ACTION ITEM: All of the records below must be output exactly, with no pictures carried over.

*** DATA SECTION Section Begins ***

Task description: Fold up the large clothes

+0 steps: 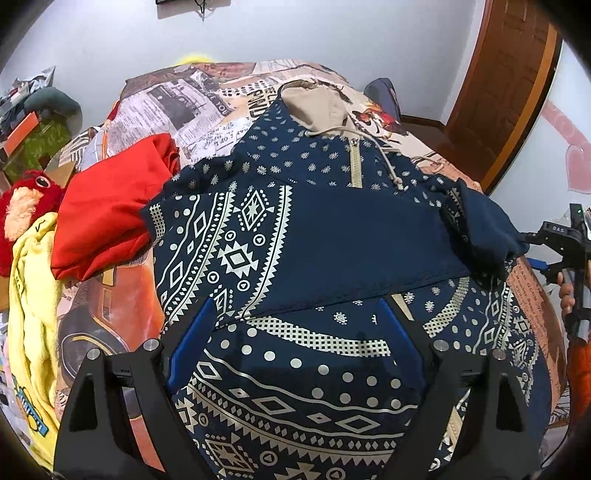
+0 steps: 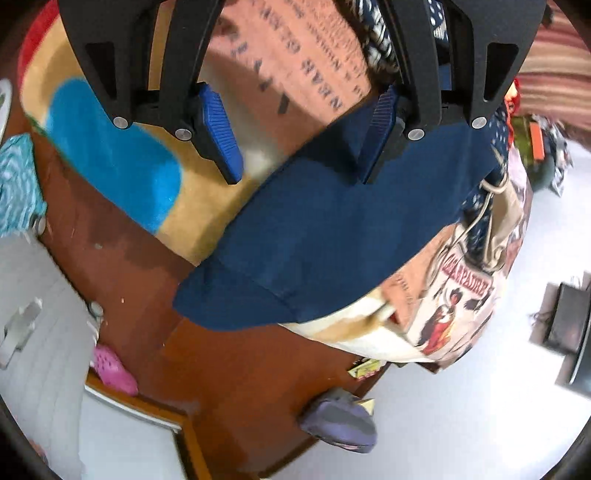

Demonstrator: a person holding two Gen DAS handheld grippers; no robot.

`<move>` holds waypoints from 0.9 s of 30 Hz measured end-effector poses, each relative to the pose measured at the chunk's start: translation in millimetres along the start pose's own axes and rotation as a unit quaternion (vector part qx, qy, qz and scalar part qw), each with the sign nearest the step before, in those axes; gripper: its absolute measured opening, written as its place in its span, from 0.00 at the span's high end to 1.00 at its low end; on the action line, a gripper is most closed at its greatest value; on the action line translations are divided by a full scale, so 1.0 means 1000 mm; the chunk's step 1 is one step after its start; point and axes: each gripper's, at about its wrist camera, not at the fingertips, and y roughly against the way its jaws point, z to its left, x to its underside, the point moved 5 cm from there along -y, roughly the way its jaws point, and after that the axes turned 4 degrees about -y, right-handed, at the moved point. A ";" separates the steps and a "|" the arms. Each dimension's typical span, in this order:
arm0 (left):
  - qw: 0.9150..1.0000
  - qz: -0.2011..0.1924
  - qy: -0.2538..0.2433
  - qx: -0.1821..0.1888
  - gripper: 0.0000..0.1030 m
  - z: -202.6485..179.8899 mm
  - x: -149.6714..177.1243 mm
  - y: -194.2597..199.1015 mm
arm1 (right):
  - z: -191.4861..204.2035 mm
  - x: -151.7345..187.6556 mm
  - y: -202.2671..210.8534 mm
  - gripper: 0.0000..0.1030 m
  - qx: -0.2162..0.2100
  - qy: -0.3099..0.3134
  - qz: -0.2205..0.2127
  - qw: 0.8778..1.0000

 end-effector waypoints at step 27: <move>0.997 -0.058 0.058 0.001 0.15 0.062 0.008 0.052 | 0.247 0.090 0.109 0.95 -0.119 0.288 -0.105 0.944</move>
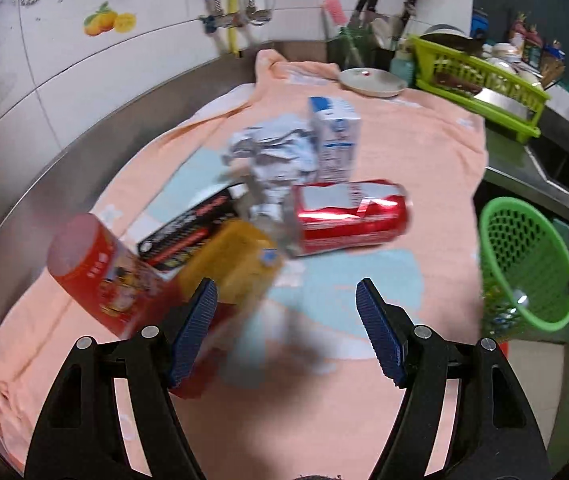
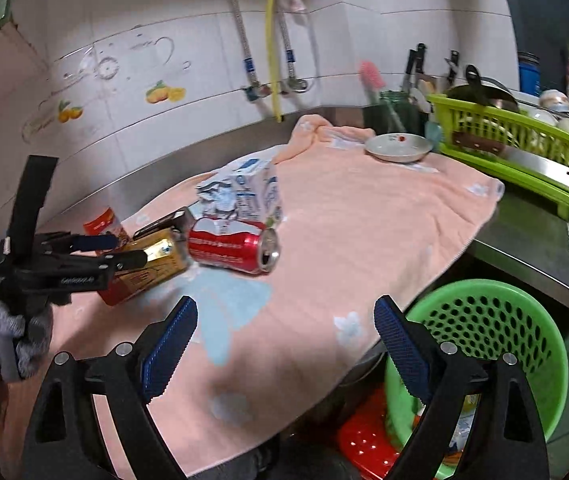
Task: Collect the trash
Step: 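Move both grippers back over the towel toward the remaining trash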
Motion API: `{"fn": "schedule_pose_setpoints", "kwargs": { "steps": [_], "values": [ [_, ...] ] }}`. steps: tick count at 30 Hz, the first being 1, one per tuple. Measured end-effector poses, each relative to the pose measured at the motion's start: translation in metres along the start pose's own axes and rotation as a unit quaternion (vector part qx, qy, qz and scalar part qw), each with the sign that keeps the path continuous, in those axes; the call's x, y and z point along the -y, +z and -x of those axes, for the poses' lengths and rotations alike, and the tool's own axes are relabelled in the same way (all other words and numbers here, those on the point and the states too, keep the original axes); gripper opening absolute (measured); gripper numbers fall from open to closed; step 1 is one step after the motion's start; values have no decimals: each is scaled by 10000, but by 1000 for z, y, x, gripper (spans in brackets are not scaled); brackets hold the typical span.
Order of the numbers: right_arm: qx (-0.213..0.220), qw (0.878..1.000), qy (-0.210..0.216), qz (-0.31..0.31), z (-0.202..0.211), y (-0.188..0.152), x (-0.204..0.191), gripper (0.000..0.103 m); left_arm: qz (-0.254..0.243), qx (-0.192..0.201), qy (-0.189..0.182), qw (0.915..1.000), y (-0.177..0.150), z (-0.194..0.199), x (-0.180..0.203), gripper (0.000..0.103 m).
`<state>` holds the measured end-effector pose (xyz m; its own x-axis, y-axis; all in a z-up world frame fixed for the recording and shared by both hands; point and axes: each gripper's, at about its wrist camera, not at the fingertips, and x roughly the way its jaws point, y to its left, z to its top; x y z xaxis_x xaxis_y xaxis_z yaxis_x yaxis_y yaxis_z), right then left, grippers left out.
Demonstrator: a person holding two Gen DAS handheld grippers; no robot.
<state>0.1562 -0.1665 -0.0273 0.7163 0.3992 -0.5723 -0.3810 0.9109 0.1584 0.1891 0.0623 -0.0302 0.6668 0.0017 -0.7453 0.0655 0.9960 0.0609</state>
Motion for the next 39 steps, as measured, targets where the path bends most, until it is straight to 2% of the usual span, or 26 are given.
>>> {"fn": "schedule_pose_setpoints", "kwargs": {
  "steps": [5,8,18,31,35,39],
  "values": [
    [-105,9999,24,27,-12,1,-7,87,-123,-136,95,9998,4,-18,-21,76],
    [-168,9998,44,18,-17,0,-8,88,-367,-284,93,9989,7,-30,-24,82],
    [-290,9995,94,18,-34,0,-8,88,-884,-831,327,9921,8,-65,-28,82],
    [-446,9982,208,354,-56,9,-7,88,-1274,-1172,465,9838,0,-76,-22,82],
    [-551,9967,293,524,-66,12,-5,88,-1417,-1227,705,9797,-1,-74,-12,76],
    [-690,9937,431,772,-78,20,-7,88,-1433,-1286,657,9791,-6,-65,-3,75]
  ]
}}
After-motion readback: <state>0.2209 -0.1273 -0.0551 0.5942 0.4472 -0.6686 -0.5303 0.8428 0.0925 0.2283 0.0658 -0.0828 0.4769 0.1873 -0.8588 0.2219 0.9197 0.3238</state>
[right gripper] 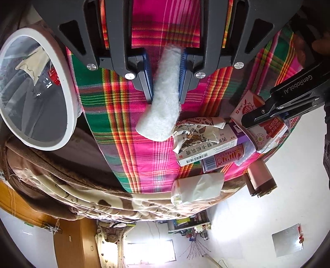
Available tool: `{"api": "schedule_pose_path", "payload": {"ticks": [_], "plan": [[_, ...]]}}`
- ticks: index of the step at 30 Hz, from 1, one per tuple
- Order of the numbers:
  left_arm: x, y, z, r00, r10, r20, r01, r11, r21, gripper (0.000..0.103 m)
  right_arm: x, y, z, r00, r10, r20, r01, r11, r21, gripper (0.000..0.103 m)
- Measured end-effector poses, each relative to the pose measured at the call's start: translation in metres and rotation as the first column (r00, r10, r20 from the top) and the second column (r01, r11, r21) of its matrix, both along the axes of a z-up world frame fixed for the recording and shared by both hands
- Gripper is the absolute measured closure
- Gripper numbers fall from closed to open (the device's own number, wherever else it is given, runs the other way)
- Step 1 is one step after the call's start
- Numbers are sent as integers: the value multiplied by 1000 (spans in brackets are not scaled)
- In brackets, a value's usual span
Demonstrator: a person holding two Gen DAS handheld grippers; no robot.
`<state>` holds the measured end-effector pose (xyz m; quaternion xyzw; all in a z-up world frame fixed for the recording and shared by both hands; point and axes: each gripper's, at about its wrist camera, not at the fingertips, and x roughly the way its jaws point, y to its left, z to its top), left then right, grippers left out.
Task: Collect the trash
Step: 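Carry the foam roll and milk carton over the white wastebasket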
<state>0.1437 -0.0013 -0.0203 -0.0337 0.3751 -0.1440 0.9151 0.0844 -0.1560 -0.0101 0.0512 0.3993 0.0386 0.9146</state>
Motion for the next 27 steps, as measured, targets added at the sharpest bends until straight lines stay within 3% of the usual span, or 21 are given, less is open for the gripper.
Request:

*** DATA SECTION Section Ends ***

SOLUTION FOR THIS TASK:
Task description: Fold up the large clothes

+0 steps: 
+0 steps: 

Demonstrator: a person holding two Gen DAS handheld grippers; no robot.

`<move>` holds waypoints from 0.9 s of 30 Hz measured end-effector poses, each relative to the pose measured at the chunk's start: translation in millimetres along the start pose's own axes and rotation as a unit quaternion (vector part qx, qy, qz and scalar part qw), each with the sign nearest the step before, in those axes; gripper: its absolute measured opening, written as its place in its span, from 0.00 at the span's high end to 1.00 at its low end; on the action line, a gripper is most closed at its greatest value; on the action line translations are divided by a full scale, so 1.0 means 1000 mm; the chunk's step 1 is one step after its start; point and axes: each gripper's, at about its wrist camera, not at the fingertips, and y roughly against the way its jaws point, z to its left, x to its underside, the point moved 5 cm from there along -y, roughly the way its jaws point, and after that the axes turned 4 degrees about -y, right-handed, at the moved point. A ";" separates the steps and a "|" the arms. Each dimension's typical span, in this order:
arm0 (left):
  - qw: 0.9150..1.0000
  - qz: -0.2011..0.1924
  - qy: -0.2538..0.2433
  - qx: -0.1821..0.1888
  - gripper: 0.0000..0.1030 m
  - z: -202.6485..179.8899 mm
  - x: -149.6714..177.1243 mm
  - y: -194.2597..199.1015 mm
arm1 (right):
  - z: -191.4861..204.2035 mm
  - x: -151.7345..187.6556 mm
  - y: -202.2671..210.8534 mm
  - gripper: 0.0000..0.1030 m
  - qx: -0.2162..0.2100
  - qy: -0.3099..0.3134
  - qz: -0.2205..0.2127
  - qw: 0.8778..1.0000

 end-effector waypoints at step 27: <move>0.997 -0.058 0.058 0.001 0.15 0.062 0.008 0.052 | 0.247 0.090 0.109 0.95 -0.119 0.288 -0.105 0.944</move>
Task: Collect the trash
Step: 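Move both grippers back over the towel toward the remaining trash
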Motion API: `{"fn": "schedule_pose_setpoints", "kwargs": { "steps": [_], "values": [ [_, ...] ] }}`. steps: tick count at 30 Hz, the first being 1, one per tuple. Measured end-effector poses, each relative to the pose measured at the motion's start: translation in metres along the start pose's own axes and rotation as a unit quaternion (vector part qx, qy, qz and scalar part qw), each with the sign that keeps the path continuous, in those axes; the call's x, y and z point along the -y, +z and -x of those axes, for the poses' lengths and rotations alike, and the tool's own axes are relabelled in the same way (all other words and numbers here, those on the point and the states too, keep the original axes); gripper opening absolute (measured); gripper numbers fall from open to closed; step 1 is one step after the motion's start; values have no decimals: each is scaled by 10000, but by 1000 for z, y, x, gripper (spans in brackets are not scaled); brackets hold the typical span.
Order of the numbers: right_arm: qx (-0.213..0.220), qw (0.878..1.000), qy (-0.210..0.216), qz (-0.31..0.31), z (-0.202..0.211), y (-0.188..0.152), x (-0.204..0.191), gripper (0.000..0.103 m); left_arm: qz (-0.254..0.243), qx (-0.192..0.201), qy (-0.189..0.182), qw (0.915..1.000), y (-0.177..0.150), z (-0.194..0.199), x (-0.180..0.203), gripper (0.000..0.103 m).
`<state>` holds the measured end-effector pose (xyz m; its own x-axis, y-axis; all in a z-up world frame fixed for the recording and shared by both hands; point and axes: each gripper's, at about its wrist camera, not at the fingertips, and x roughly the way its jaws point, y to its left, z to its top; x y z xaxis_x xaxis_y xaxis_z yaxis_x yaxis_y yaxis_z), right then left, grippers left out.
Demonstrator: a person holding two Gen DAS handheld grippers; no robot.
<state>0.1562 -0.1665 -0.0273 0.7163 0.3992 -0.5723 -0.3810 0.9109 0.1584 0.1891 0.0623 -0.0302 0.6668 0.0017 -0.7453 0.0655 0.9960 0.0609</state>
Motion for the next 39 steps, as measured, targets where the path bends most, until it is straight to 2% of the usual span, or 26 are given.
>>> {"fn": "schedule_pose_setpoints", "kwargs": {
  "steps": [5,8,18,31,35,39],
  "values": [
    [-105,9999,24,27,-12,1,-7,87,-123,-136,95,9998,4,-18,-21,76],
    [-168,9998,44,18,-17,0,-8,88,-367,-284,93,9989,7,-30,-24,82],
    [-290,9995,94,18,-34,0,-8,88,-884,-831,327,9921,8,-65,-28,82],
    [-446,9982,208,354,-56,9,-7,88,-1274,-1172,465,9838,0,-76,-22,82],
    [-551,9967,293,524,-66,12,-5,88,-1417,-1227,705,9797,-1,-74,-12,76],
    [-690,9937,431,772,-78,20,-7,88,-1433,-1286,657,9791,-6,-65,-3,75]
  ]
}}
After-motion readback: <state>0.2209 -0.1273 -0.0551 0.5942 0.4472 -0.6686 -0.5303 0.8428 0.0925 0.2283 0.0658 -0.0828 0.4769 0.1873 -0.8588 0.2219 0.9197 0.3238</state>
[right gripper] 
Available tool: `{"api": "schedule_pose_path", "payload": {"ticks": [_], "plan": [[_, ...]]}}`
- ticks: index of the step at 30 Hz, from 1, one per tuple
- Order of the numbers:
  left_arm: x, y, z, r00, r10, r20, r01, r11, r21, gripper (0.000..0.103 m)
  right_arm: x, y, z, r00, r10, r20, r01, r11, r21, gripper (0.000..0.103 m)
- Measured end-effector poses, each relative to the pose measured at the call's start: translation in metres and rotation as the first column (r00, r10, r20 from the top) and the second column (r01, r11, r21) of its matrix, both along the axes of a z-up world frame fixed for the recording and shared by both hands
- Gripper is the absolute measured closure
- Gripper numbers fall from closed to open (the device's own number, wherever else it is given, runs the other way)
- Step 1 is one step after the call's start
- Numbers are sent as integers: the value multiplied by 1000 (spans in brackets are not scaled)
- In brackets, a value's usual span
Demonstrator: a person holding two Gen DAS handheld grippers; no robot.
`<state>` holds the measured end-effector pose (xyz m; quaternion xyzw; all in a z-up world frame fixed for the recording and shared by both hands; point and axes: each gripper's, at about its wrist camera, not at the fingertips, and x roughly the way its jaws point, y to its left, z to its top), left then right, grippers left out.
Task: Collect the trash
Step: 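Carry the foam roll and milk carton over the white wastebasket
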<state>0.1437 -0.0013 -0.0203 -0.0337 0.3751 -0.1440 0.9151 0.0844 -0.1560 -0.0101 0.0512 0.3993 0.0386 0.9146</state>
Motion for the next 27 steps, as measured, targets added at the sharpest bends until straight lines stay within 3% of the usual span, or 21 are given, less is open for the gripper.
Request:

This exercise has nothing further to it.